Permission to appeal the costs order was sought by Andrew Post QC on behalf of the Claimants, and was refused by the judge, who stressed that he had taken the view that the Claimants’ conduct was such that there was a very good reason for him to depart from the general rule about costs. He explained that the Claimants had plainly failed on certain issues which had led to a percentage reduction in their costs. In addition he wished to emphasize that he had awarded all costs of the action to the Defendant post the 14th June 2014 not merely because of the negotiations and offer letters between the parties, but also because the claim had very much been exaggerated and the Claimants had failed to comply with their disclosure obligations and other matters as set out in his substantive costs judgment. Mr Justice Eder stressed also in refusing permission to appeal that the case was one that was exceptional on its facts and turned on the specific conduct of the Claimants, such that there were no issues of general principle involved in his decision.
Angus Piper of 1 Chancery Lane (instructed by Caytons solicitors) represented the Defendant on the permission hearing as well as on the substantive costs hearing and at the trial (where Richard Slade QC represented the Claimants).
In his substantive judgment on costs, Eder J accepted Mr Piper’s submission that the Defendant’s Part 36 Offer of the 23rd May 2014 did not attract the automatic consequences of Part 36, but that it could properly be considered under the court’s wider Part 44.2 discretion on costs. He recognised that there were a number of discrete issues where claims were maintained during the trial, but £Nil was recovered by the Claimants. The judge held that those issues involved substantial amounts of money, and also substantial time in disclosure and in lay and expert evidence.

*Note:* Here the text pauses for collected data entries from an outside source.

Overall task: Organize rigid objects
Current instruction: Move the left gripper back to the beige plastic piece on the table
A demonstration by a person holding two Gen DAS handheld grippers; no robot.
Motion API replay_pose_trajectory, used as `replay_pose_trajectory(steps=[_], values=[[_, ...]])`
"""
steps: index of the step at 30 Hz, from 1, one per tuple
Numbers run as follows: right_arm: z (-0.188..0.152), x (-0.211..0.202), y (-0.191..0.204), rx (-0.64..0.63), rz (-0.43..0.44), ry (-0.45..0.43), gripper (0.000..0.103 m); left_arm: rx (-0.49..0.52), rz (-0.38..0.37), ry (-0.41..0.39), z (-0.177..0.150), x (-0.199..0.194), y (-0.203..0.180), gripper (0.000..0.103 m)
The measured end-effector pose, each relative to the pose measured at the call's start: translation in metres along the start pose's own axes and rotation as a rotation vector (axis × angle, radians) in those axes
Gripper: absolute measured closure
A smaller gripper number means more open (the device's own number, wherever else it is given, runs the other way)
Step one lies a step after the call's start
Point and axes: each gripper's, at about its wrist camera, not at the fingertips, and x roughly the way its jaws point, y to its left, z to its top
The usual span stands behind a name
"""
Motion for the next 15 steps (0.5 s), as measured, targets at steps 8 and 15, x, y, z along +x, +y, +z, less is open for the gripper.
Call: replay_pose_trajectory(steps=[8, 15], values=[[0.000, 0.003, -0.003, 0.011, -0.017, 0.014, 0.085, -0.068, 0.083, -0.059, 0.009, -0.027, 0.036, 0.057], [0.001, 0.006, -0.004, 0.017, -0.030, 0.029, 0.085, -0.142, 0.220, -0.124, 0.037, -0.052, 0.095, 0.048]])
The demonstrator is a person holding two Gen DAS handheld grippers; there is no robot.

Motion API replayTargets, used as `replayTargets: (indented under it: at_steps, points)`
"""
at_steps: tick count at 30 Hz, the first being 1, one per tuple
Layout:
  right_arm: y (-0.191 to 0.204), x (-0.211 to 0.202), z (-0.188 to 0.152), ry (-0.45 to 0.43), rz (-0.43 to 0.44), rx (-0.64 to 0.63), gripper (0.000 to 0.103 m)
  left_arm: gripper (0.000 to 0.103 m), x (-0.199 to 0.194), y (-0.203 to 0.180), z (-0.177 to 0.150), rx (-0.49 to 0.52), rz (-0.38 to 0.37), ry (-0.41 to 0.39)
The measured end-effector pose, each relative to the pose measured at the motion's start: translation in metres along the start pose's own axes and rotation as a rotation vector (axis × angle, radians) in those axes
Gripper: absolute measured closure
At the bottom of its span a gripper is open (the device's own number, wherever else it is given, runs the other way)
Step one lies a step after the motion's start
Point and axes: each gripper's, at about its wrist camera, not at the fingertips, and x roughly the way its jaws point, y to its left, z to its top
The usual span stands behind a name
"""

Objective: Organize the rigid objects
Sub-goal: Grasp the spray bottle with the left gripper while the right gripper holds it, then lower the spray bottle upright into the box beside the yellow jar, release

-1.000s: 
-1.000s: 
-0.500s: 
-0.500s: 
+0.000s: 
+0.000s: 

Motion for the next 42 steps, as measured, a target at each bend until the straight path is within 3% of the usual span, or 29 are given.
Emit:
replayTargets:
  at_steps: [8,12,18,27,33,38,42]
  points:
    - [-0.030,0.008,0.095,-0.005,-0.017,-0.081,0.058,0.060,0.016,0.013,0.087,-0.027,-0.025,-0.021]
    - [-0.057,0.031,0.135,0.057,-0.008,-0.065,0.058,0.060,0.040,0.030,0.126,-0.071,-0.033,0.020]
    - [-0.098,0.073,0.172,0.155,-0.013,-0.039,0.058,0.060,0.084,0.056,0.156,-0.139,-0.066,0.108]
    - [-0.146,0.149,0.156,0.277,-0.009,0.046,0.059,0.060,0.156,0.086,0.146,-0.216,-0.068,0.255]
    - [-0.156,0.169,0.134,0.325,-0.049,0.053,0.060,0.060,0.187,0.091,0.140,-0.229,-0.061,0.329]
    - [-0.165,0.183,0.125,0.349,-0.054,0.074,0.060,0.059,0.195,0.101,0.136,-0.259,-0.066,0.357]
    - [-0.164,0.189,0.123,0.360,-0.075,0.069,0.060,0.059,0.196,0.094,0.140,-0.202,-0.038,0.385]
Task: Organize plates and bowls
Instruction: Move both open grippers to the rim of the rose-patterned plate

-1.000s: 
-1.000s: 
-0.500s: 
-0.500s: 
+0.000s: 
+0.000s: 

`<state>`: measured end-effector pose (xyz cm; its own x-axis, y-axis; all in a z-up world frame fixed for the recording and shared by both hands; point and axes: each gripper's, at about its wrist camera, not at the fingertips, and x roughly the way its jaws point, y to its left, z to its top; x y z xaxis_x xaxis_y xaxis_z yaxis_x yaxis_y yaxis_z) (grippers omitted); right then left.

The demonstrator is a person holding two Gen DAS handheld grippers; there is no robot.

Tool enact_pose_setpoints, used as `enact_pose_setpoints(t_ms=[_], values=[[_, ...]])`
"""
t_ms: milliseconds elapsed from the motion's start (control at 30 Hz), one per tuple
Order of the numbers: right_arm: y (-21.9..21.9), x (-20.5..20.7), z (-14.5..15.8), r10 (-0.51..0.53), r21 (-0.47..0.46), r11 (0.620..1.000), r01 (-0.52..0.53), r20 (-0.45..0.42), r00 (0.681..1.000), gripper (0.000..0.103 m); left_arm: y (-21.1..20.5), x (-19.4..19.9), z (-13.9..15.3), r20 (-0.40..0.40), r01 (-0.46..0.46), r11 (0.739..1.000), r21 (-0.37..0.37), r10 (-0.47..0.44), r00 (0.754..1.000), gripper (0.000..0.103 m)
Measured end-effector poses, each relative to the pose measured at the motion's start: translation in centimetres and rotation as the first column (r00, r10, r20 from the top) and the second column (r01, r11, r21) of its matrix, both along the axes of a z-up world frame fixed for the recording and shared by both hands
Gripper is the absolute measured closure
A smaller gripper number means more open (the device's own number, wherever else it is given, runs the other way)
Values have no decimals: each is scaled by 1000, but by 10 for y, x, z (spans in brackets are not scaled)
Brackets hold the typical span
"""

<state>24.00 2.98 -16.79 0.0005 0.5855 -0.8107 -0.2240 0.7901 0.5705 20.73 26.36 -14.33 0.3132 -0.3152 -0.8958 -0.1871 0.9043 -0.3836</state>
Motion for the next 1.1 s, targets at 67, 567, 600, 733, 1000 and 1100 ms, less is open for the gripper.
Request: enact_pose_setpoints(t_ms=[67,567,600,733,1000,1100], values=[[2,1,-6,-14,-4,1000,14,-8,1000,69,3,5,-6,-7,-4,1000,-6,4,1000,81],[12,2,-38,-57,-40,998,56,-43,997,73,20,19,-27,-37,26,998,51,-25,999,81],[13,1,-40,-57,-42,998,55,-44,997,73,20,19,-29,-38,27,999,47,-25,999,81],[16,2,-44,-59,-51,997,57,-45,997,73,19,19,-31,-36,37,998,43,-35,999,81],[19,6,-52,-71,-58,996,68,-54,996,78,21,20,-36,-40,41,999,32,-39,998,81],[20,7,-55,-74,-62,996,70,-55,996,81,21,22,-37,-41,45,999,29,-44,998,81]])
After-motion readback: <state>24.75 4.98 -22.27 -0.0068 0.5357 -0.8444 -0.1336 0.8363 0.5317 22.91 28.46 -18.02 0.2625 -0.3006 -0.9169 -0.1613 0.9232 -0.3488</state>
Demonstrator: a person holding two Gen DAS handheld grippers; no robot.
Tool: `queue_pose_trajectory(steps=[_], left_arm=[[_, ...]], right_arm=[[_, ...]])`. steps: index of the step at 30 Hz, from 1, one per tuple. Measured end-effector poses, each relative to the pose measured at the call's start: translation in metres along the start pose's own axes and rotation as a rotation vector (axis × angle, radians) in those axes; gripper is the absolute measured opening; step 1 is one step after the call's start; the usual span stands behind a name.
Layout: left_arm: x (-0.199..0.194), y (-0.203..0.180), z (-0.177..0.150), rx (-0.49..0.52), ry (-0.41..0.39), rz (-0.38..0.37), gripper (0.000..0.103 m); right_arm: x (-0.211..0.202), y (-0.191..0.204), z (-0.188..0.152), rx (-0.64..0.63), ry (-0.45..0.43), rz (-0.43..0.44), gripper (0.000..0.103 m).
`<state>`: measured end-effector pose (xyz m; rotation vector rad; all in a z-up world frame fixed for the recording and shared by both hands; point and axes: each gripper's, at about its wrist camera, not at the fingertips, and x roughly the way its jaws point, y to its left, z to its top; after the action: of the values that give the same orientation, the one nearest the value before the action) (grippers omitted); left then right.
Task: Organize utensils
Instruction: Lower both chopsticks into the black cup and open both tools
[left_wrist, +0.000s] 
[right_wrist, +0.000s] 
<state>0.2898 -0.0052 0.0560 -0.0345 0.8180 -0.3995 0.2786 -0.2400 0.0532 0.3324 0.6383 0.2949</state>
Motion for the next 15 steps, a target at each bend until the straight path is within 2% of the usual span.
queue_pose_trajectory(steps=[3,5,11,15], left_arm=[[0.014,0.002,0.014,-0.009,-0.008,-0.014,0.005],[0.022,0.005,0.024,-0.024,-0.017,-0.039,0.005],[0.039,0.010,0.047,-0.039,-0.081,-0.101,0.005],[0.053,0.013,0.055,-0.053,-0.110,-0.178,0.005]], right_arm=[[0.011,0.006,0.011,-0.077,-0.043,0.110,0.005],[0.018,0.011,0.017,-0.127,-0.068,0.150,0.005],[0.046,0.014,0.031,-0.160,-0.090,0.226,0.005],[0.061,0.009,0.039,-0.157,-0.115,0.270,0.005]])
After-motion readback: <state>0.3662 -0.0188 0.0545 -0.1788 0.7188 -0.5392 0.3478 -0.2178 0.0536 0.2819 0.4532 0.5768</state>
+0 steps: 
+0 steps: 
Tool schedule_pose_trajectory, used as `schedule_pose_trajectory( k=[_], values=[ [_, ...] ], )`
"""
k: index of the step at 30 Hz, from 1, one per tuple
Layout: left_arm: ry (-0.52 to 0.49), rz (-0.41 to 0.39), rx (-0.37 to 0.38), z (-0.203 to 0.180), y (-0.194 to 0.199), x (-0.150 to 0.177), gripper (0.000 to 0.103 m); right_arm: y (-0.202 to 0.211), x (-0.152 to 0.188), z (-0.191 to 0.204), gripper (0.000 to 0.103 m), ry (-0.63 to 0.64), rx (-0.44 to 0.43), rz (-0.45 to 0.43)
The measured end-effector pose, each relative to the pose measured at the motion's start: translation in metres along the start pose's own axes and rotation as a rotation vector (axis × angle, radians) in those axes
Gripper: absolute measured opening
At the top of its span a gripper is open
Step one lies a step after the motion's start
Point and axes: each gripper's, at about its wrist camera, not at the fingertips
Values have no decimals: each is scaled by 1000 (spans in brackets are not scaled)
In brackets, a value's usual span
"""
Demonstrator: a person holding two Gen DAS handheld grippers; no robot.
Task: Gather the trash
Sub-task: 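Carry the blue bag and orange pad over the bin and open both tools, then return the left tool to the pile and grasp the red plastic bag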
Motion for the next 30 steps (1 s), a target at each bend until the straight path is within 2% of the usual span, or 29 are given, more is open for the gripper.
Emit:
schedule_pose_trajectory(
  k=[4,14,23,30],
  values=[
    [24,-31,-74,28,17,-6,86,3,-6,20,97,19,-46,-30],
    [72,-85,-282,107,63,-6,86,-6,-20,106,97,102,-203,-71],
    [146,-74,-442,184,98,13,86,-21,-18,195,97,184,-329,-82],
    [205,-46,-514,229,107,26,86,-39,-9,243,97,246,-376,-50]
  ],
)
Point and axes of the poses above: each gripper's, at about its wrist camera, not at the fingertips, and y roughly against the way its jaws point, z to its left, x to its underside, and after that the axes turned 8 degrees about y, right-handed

He also held that the Claimants’ attempts to argue that post-fire turnover (which occurred after the Sugar Hut nightclub came to feature on the popular TOWIE television programme) should be taken into account had been rejected in their entirety. Given the Claimants’ failures on these discrete and important issues a costs reduction of 30% was appropriate.
In addition, the Defendant had made a Part 36 Offer in a letter dated the 23rd May 2014, which expressly based the offer on gross business interruption losses of £600,000, plus interest at 2.5%, producing a net Part 36 offer figure inclusive of interest of £250,000. In the event, the Claimants at trial recovered gross business interruption losses of just £568,000, albeit they persuaded the court to allow interest at 5%, such that there net recovery inclusive of interest was £277,000.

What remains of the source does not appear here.